| Instructions for the task |
List all the lines in these records that hold "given".

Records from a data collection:
□ □ □ □ □ □ □
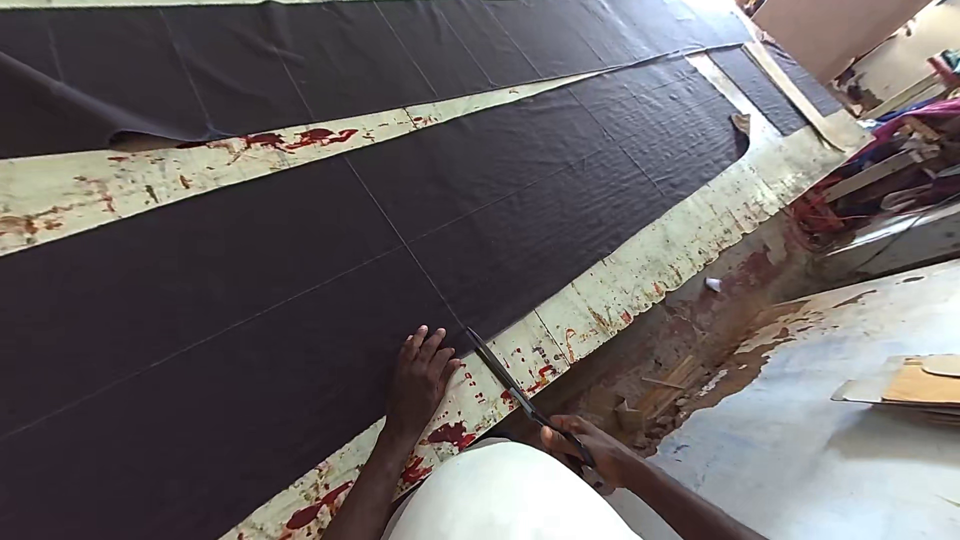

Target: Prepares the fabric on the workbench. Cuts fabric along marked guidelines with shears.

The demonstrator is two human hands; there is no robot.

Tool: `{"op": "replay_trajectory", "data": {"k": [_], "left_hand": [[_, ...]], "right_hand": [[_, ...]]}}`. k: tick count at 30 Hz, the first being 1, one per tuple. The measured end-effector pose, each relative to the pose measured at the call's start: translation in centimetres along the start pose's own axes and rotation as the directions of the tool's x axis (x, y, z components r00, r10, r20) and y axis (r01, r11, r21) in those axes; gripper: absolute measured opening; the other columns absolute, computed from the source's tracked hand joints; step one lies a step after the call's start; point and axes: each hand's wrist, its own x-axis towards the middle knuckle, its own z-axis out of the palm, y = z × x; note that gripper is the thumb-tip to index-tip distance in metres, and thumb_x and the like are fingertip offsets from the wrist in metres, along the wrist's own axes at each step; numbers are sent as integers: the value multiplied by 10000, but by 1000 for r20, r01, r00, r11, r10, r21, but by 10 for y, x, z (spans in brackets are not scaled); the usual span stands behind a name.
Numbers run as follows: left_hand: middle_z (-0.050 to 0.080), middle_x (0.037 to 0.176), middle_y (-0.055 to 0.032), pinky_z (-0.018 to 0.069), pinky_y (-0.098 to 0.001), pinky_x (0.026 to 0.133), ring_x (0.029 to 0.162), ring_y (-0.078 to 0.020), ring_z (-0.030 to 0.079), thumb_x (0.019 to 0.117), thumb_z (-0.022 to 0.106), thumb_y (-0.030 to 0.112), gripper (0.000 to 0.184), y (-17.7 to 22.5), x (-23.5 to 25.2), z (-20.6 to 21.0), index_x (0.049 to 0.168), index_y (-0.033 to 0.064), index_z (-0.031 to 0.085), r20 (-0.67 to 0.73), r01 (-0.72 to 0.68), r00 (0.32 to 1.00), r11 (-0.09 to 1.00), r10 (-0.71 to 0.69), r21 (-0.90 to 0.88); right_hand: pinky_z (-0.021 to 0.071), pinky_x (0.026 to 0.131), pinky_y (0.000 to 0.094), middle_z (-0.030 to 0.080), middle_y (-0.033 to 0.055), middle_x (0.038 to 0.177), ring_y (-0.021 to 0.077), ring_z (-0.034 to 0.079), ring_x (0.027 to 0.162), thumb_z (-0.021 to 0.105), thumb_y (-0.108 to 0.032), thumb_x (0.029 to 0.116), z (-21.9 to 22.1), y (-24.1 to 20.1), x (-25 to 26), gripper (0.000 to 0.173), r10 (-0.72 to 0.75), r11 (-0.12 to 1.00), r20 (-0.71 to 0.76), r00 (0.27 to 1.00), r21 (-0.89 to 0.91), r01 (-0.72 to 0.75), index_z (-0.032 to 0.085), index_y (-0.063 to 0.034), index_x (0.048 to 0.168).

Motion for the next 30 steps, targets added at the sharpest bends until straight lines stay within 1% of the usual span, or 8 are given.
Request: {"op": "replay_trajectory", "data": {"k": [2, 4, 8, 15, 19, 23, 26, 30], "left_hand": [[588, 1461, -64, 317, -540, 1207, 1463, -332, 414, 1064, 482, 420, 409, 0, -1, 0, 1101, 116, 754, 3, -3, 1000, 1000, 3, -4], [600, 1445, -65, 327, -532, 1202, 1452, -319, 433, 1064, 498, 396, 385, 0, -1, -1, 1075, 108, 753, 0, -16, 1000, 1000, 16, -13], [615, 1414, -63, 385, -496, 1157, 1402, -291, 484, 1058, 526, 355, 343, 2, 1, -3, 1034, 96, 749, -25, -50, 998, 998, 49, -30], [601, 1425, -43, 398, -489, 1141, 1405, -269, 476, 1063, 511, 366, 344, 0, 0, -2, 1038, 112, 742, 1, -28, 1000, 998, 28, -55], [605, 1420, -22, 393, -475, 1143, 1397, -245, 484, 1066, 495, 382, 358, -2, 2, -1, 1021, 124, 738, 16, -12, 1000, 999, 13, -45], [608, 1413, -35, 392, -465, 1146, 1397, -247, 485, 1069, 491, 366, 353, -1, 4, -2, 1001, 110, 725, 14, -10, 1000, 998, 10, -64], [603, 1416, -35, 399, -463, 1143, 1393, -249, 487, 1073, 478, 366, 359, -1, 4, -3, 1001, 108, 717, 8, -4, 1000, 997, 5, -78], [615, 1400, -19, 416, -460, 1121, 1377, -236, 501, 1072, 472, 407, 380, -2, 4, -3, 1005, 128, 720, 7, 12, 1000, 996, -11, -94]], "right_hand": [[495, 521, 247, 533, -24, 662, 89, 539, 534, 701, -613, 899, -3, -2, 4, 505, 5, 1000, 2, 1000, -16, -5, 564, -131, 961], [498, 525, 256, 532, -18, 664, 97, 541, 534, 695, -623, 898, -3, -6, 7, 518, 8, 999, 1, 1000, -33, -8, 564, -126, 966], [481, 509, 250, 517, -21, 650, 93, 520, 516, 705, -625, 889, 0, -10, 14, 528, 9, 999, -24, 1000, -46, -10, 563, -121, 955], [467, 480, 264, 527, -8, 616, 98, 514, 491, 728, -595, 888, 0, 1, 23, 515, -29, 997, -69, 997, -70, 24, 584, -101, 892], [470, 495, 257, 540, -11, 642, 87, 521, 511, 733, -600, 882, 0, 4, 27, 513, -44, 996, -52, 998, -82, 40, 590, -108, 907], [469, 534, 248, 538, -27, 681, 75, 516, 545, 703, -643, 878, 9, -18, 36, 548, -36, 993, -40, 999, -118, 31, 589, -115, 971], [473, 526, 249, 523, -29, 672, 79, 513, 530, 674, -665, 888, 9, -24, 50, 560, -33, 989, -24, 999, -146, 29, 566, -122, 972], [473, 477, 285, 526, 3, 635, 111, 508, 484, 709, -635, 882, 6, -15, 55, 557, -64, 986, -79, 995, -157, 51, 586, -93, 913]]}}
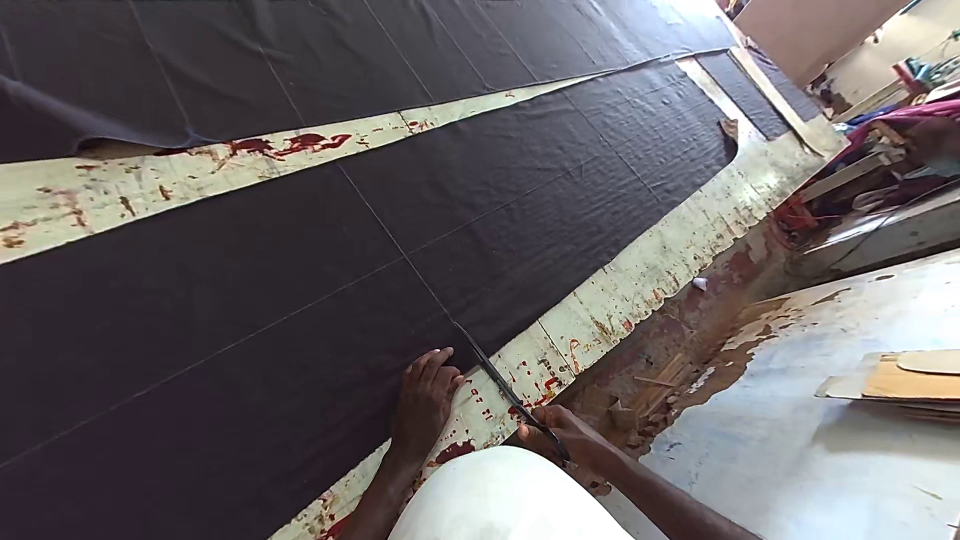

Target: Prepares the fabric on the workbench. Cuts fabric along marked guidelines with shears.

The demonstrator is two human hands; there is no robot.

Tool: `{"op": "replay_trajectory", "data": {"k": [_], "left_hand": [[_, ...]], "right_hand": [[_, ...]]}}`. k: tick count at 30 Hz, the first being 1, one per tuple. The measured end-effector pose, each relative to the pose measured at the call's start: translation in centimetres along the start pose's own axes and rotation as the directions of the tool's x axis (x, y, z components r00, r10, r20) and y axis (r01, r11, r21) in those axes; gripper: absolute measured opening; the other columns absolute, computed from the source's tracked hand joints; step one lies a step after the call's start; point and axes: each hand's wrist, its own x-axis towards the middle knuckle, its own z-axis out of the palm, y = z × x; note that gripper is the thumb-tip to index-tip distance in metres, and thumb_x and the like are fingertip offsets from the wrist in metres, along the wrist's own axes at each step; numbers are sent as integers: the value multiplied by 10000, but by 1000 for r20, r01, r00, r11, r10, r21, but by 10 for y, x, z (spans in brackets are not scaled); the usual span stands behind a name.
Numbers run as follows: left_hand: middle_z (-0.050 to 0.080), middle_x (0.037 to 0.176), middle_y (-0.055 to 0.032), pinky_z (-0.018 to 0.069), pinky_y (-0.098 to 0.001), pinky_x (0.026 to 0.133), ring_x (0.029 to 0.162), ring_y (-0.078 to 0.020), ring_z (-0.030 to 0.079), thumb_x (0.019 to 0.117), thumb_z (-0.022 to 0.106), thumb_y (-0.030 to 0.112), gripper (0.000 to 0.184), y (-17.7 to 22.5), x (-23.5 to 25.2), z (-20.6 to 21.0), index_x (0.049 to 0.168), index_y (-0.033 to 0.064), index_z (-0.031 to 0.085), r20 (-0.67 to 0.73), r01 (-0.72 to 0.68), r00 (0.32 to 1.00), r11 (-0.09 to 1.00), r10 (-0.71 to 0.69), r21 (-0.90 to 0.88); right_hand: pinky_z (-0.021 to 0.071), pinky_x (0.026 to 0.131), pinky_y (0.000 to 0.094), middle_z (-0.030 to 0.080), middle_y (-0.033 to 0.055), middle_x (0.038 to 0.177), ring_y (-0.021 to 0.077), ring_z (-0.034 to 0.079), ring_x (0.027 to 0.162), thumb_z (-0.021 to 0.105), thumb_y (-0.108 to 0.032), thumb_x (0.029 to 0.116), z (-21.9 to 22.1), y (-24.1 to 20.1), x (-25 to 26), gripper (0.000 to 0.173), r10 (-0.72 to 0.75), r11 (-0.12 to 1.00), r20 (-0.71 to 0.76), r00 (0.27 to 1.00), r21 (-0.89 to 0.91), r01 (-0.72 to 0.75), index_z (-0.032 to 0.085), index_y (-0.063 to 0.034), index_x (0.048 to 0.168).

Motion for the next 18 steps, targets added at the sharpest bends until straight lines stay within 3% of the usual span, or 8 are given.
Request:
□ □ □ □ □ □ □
| Your solution |
Motion for the next 30 steps, targets added at the sharpest bends until straight lines stay within 1% of the usual span, or 8 are given.
Motion for the next 18 steps, targets added at the sharpest bends until straight lines stay within 3% of the usual span, or 8 are given.

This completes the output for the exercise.